Prime Factorization

Prime Factorization

The Fundamental Theorem of Arithmetic states that every integer $n > 1$ can be written uniquely as a product of prime numbers:

$n = p_1^{e_1} \cdot p_2^{e_2} \cdots p_k^{e_k}$

For example: $60 = 2^2 \cdot 3 \cdot 5$, written as the sorted list [2, 2, 3, 5].

Trial Division

The simplest factorization algorithm tries dividing $n$ by each candidate divisor starting from 2. A key insight: if $n$ has no factor $\leq \sqrt{n}$, then $n$ itself is prime.

def prime_factors(n):
    factors = []
    d = 2
    while d * d <= n:
        while n % d == 0:
            factors.append(d)
            n //= d
        d += 1
    if n > 1:          # n is a remaining prime factor
        factors.append(n)
    return sorted(factors)

print(prime_factors(12))  # [2, 2, 3]
print(prime_factors(60))  # [2, 2, 3, 5]

How It Works

1. Try dividing by $d = 2, 3, 4, \ldots$ up to $\sqrt{n}$
2. Every time $d \mid n$, append $d$ and divide $n$ by $d$ (repeat for repeated factors)
3. After the loop, if $n > 1$, then $n$ is a prime — append it

The time complexity is $O(\sqrt{n})$, which is practical for numbers up to $\sim 10^{12}$.

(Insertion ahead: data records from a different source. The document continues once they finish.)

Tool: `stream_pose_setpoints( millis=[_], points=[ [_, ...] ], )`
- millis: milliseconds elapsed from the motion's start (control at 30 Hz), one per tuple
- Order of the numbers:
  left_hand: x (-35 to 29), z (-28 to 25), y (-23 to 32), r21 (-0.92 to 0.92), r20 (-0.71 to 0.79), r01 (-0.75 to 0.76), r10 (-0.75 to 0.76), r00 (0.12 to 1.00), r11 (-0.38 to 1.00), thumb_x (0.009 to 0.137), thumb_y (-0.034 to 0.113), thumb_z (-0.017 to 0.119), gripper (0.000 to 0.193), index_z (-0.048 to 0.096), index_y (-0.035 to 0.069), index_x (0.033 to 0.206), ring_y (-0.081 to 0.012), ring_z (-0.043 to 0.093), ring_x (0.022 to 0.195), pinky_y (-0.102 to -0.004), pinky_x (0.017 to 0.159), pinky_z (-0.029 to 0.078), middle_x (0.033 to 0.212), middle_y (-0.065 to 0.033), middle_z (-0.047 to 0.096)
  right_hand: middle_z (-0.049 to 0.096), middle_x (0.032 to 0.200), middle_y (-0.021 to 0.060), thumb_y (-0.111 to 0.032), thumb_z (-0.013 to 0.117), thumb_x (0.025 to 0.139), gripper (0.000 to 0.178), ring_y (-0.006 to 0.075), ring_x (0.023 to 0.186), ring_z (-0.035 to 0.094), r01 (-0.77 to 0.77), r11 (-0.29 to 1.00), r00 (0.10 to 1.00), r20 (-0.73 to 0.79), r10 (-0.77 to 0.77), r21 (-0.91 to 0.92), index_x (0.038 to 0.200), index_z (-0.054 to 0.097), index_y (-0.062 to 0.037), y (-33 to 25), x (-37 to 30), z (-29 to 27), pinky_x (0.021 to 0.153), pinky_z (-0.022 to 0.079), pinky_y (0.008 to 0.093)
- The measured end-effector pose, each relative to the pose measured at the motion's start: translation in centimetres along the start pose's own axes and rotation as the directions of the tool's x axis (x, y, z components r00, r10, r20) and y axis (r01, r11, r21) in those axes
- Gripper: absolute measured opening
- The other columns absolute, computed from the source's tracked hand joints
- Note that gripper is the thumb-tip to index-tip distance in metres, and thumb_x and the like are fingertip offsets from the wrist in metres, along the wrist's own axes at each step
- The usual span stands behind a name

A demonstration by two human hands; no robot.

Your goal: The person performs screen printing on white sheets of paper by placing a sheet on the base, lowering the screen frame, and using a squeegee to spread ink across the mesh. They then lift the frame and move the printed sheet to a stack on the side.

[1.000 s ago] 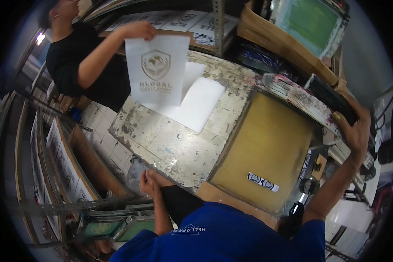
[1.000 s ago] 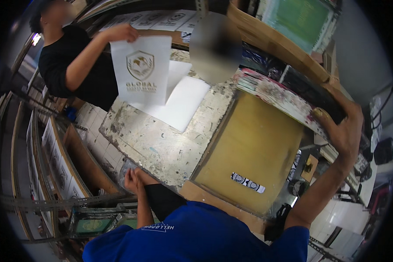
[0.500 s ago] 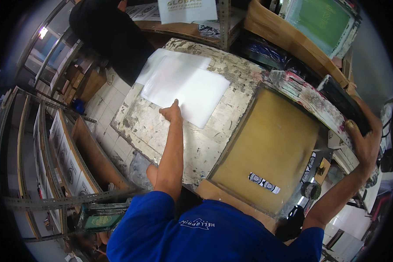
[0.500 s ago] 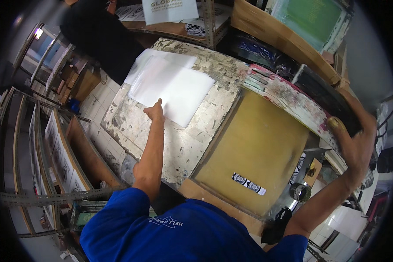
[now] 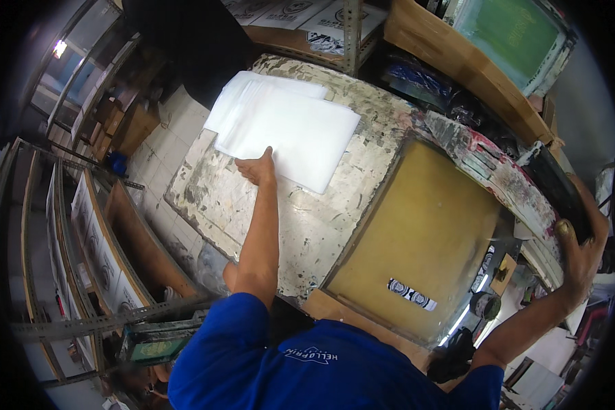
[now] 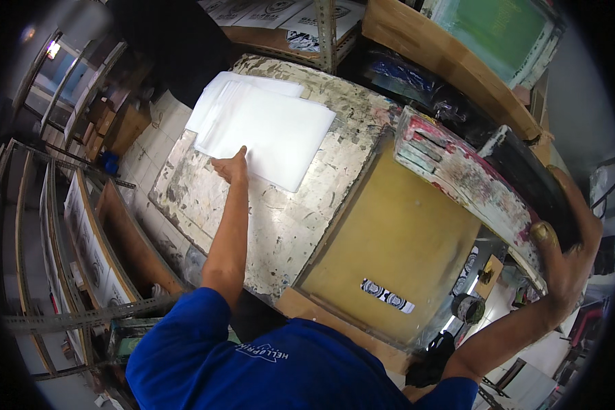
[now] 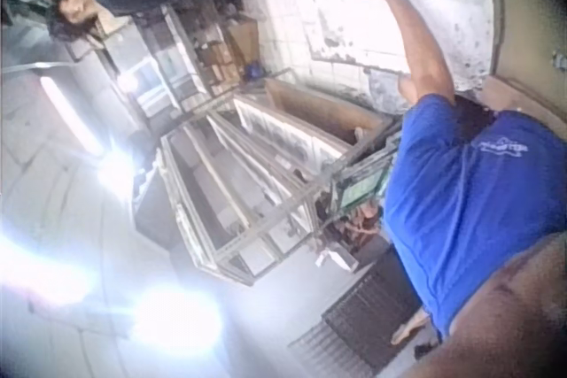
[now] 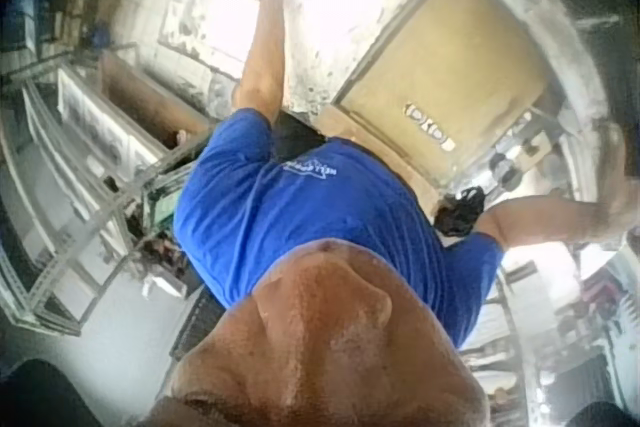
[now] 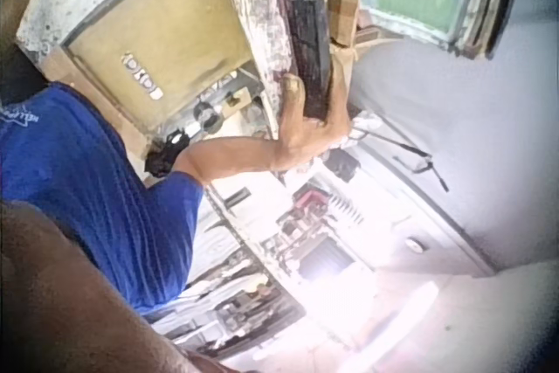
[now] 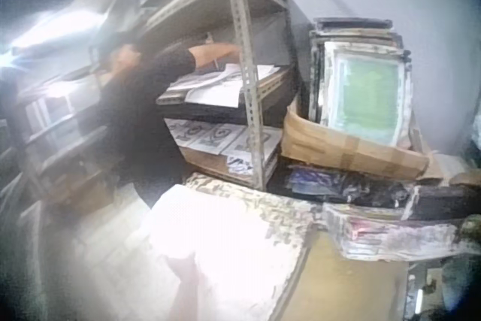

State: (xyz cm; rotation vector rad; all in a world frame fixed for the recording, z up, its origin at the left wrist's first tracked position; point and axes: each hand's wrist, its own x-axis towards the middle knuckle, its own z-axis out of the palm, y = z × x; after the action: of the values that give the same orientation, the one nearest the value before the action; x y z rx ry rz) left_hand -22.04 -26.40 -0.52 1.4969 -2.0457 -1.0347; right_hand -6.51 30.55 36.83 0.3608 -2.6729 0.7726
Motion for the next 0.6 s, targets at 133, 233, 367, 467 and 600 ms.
stream_pose_setpoints(
  millis=[133, 233, 367, 467, 600],
  points=[
    [5.0, 0.5, -2.7, 0.364, -0.211, -0.342, 0.434, 0.876, 0.866, 0.065, 0.049, 0.093, 0.12, 0.029, 0.0, 0.154, -0.0392, 0.033, 0.146, -0.0529, 0.114, 0.036, 0.154, -0.0238, 0.037, 0.062, 0.137, 0.0235, -0.032, 0.082, 0.077, 0.073, 0.0332, 0.125, 0.061, 0.015, 0.999, 0.999, -0.04, -0.014, 0.032, 0.137, 0.06, 0.0034, 0.4, 0.0, 0.2, 0.109, 0.047, 0.0442],
    [10.2, 0.2, -1.3, 0.46, -0.161, -0.52, 0.644, 0.748, 0.72, 0.06, 0.055, 0.095, 0.123, 0.035, 0.001, 0.153, -0.0397, 0.035, 0.146, -0.0519, 0.117, 0.035, 0.155, -0.0243, 0.039, 0.061, 0.137, 0.0235, -0.039, 0.081, 0.079, 0.076, 0.0335, 0.127, 0.06, 0.006, 1.0, 1.0, -0.011, -0.006, -0.015, 0.139, 0.059, 0.0026, 0.6, 0.1, -0.2, 0.11, 0.045, 0.0443],
    [15.3, -1.0, 4.5, 0.373, 0.097, -0.511, 0.515, 0.852, 0.775, 0.054, 0.064, 0.094, 0.13, 0.039, 0.0, 0.152, -0.038, 0.041, 0.144, -0.0482, 0.118, 0.037, 0.151, -0.0243, 0.047, 0.058, 0.14, 0.0246, -0.049, 0.077, 0.084, 0.08, 0.0343, 0.131, 0.057, 0.058, 0.994, 0.998, -0.027, -0.06, -0.095, 0.141, 0.055, 0.003, 1.5, -1.1, -0.6, 0.113, 0.043, 0.0453],
    [16.9, -0.4, 6.7, 0.397, 0.322, -0.523, 0.419, 0.849, 0.755, 0.052, 0.062, 0.095, 0.135, 0.034, -0.001, 0.155, -0.0376, 0.047, 0.141, -0.0486, 0.114, 0.041, 0.151, -0.0233, 0.049, 0.059, 0.14, 0.0244, -0.055, 0.077, 0.083, 0.085, 0.0352, 0.129, 0.058, 0.066, 0.986, 0.998, -0.011, -0.069, -0.15, 0.142, 0.055, 0.0018, 1.2, -1.5, -0.8, 0.111, 0.044, 0.0454],
    [19.0, 1.6, 7.3, 0.464, 0.458, -0.469, 0.25, 0.853, 0.751, 0.054, 0.053, 0.097, 0.121, 0.046, -0.004, 0.147, -0.0375, 0.057, 0.132, -0.0466, 0.11, 0.046, 0.143, -0.025, 0.058, 0.058, 0.141, 0.024, -0.061, 0.073, 0.084, 0.09, 0.0351, 0.129, 0.058, 0.014, 0.986, 0.997, 0.077, -0.001, -0.166, 0.144, 0.053, 0.0018, 0.7, -1.5, -2.1, 0.11, 0.046, 0.0469]
  ],
)
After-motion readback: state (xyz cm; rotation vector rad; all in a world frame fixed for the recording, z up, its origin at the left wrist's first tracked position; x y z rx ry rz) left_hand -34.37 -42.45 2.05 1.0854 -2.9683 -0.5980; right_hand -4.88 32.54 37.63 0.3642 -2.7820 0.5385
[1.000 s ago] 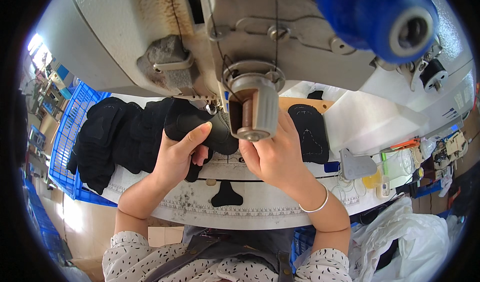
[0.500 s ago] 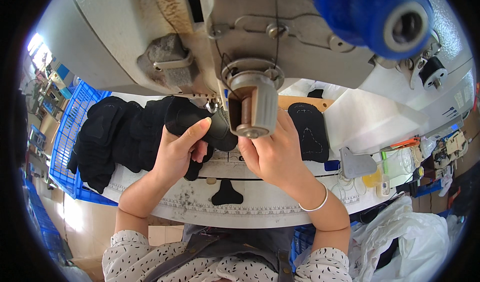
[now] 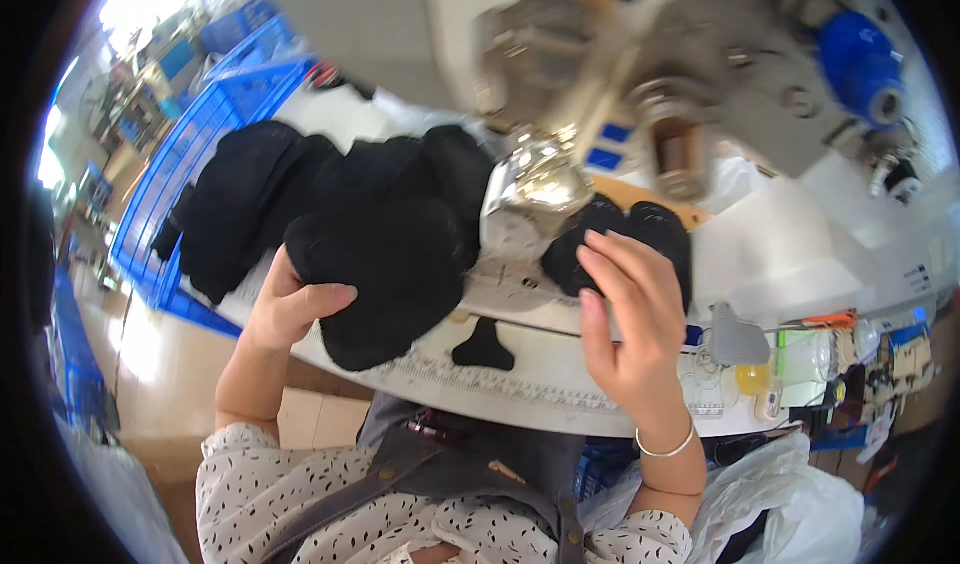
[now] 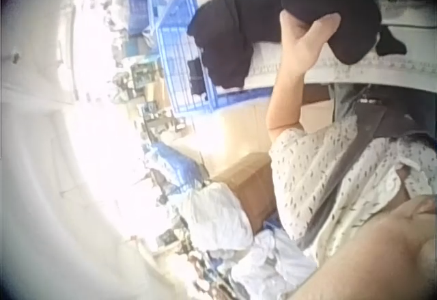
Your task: Sewing together pieces of black fabric to assemble a shoe upper component using an industrial sewing machine.
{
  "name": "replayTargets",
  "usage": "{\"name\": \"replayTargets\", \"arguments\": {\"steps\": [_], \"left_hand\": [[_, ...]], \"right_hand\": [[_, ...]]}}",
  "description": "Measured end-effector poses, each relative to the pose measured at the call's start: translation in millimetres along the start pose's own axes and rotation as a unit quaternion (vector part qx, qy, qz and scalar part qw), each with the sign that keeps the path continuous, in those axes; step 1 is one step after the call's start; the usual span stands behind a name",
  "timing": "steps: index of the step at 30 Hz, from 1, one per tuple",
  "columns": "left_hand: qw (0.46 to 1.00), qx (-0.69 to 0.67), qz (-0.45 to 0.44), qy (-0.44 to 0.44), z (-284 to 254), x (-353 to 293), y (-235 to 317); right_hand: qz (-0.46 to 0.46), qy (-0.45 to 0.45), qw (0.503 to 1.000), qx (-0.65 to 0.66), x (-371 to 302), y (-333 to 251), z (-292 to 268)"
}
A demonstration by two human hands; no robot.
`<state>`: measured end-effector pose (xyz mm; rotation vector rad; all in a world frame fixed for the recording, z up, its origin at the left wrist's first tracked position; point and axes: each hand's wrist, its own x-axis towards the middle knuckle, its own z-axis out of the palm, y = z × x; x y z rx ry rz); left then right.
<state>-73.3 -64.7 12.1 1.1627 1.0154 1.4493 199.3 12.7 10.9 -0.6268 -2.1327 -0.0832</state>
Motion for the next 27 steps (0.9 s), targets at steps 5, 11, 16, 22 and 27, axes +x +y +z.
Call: {"name": "replayTargets", "arguments": {"steps": [5, 11, 16, 22, 27], "left_hand": [[0.961, 0.029, 0.033, -0.272, 2, -14, -7], [0.928, 0.003, -0.005, -0.373, 35, -24, -22], [0.943, -0.078, -0.062, -0.318, 53, -46, -15], [0.951, -0.087, -0.103, -0.279, 56, -59, -13], [0.936, 0.159, -0.067, -0.306, 52, -67, -27]], "right_hand": [[0.166, -0.047, 0.947, 0.272, -29, -41, 0], [0.269, -0.037, 0.891, 0.364, -80, -83, -18], [0.310, 0.045, 0.912, 0.265, -100, -112, -41], [0.206, 0.085, 0.938, 0.266, -96, -127, -43], [0.212, -0.008, 0.949, 0.234, -94, -118, -42]]}}
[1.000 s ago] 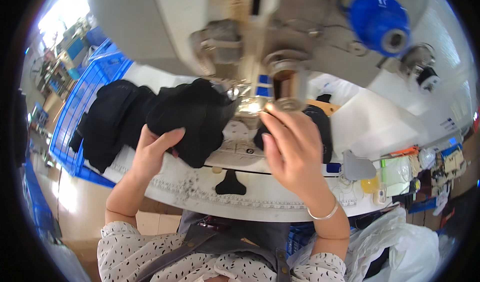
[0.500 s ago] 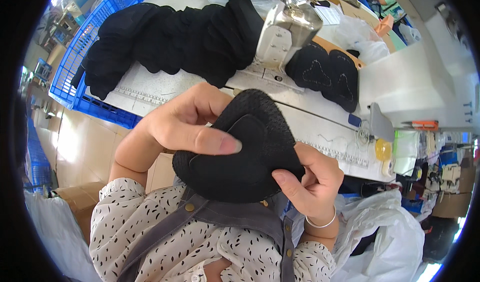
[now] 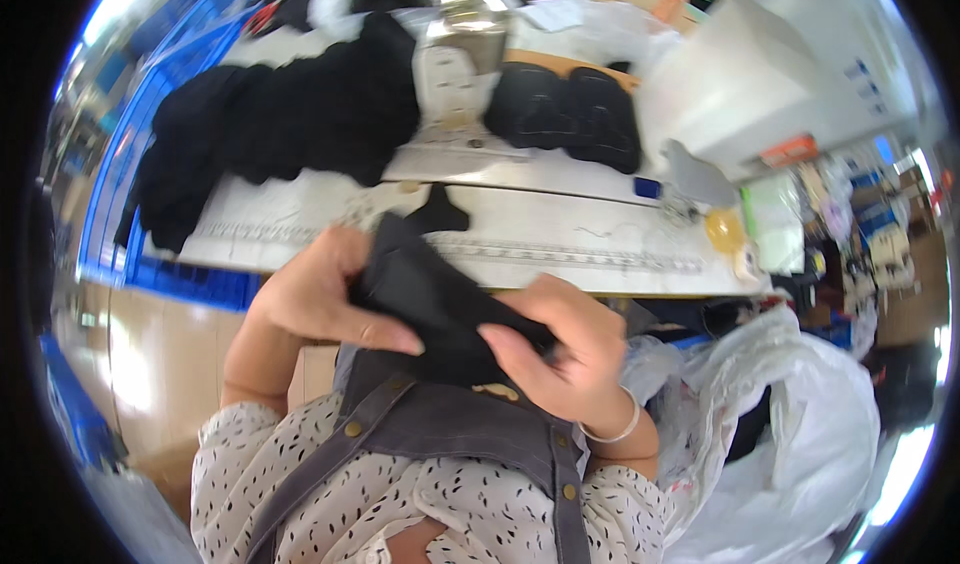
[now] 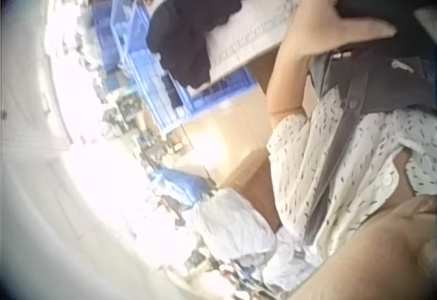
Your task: Sewing together pieces of black fabric to assemble a shoe upper component using an industrial sewing machine.
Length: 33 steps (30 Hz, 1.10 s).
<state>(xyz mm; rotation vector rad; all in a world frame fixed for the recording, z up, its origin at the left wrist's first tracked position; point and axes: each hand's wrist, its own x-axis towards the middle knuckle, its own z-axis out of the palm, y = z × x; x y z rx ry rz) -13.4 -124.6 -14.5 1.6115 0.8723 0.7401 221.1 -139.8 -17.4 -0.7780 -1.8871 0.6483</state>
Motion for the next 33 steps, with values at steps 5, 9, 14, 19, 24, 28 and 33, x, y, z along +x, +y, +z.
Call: {"name": "replayTargets", "arguments": {"steps": [5, 9, 14, 19, 24, 28, 33], "left_hand": [[0.994, 0.003, -0.109, 0.018, 16, 0, -31], [0.974, -0.165, -0.142, 0.058, 23, -7, -50], [0.966, -0.216, -0.112, 0.088, 30, -19, -58], [0.966, -0.222, -0.078, 0.108, 42, -24, -57], [0.952, -0.251, -0.074, 0.158, 50, -22, -56], [0.946, -0.190, -0.032, 0.261, 69, -12, -56], [0.939, -0.299, -0.130, 0.106, 97, -7, -56]], "right_hand": [[0.067, -0.030, 0.997, -0.014, -13, 45, 6], [0.047, 0.055, 0.977, -0.201, -42, 88, -23], [0.082, 0.117, 0.911, -0.386, -57, 125, -89], [0.135, 0.262, 0.832, -0.471, -49, 124, -130], [0.222, -0.088, 0.962, -0.134, -57, 87, -71], [0.046, -0.373, 0.884, 0.279, -61, 44, 6], [-0.012, -0.448, 0.828, 0.337, -58, 28, 71]]}}
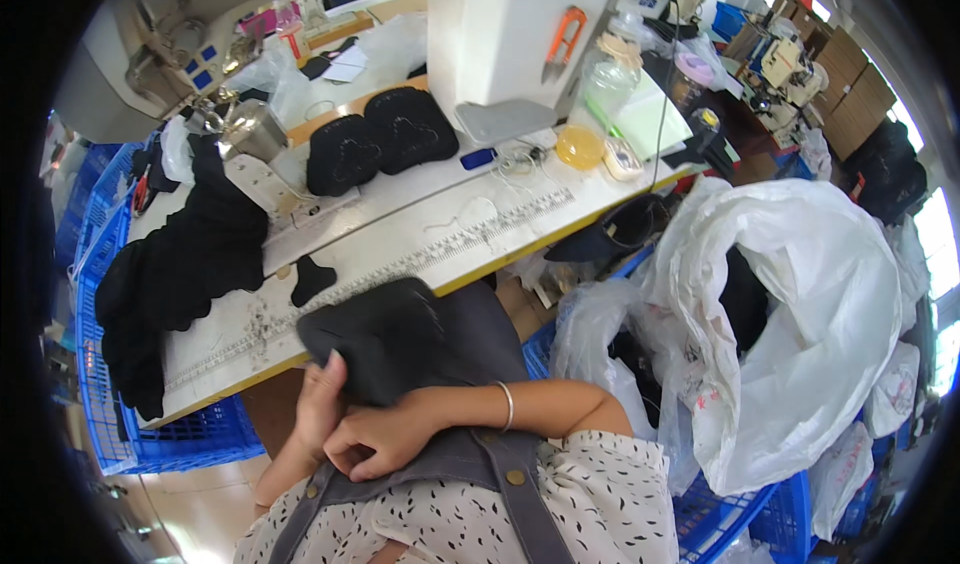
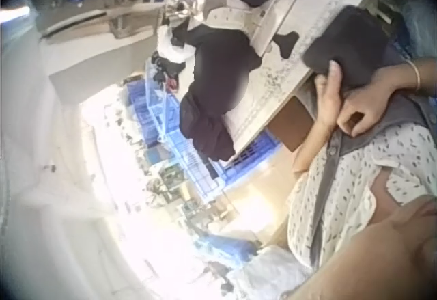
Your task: Sewing together pieces of black fabric to assemble a shoe upper component using an industrial sewing machine.
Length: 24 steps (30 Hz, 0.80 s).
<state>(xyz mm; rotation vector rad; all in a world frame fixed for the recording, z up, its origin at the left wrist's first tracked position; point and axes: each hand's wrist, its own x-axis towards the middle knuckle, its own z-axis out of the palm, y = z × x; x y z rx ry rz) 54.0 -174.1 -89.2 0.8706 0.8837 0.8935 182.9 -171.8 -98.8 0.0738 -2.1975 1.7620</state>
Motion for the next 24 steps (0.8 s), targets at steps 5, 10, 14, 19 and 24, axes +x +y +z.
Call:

Counting with Multiplicity

The list returned includes each prime factor with repetition (multiplicity). For example:

• $12 = 2^2 \cdot 3$ → [2, 2, 3]
• $36 = 2^2 \cdot 3^2→[2, 2, 3, 3]`

Your Task

Implement prime_factors(n) that returns a sorted list of prime factors of $n$ with repetition.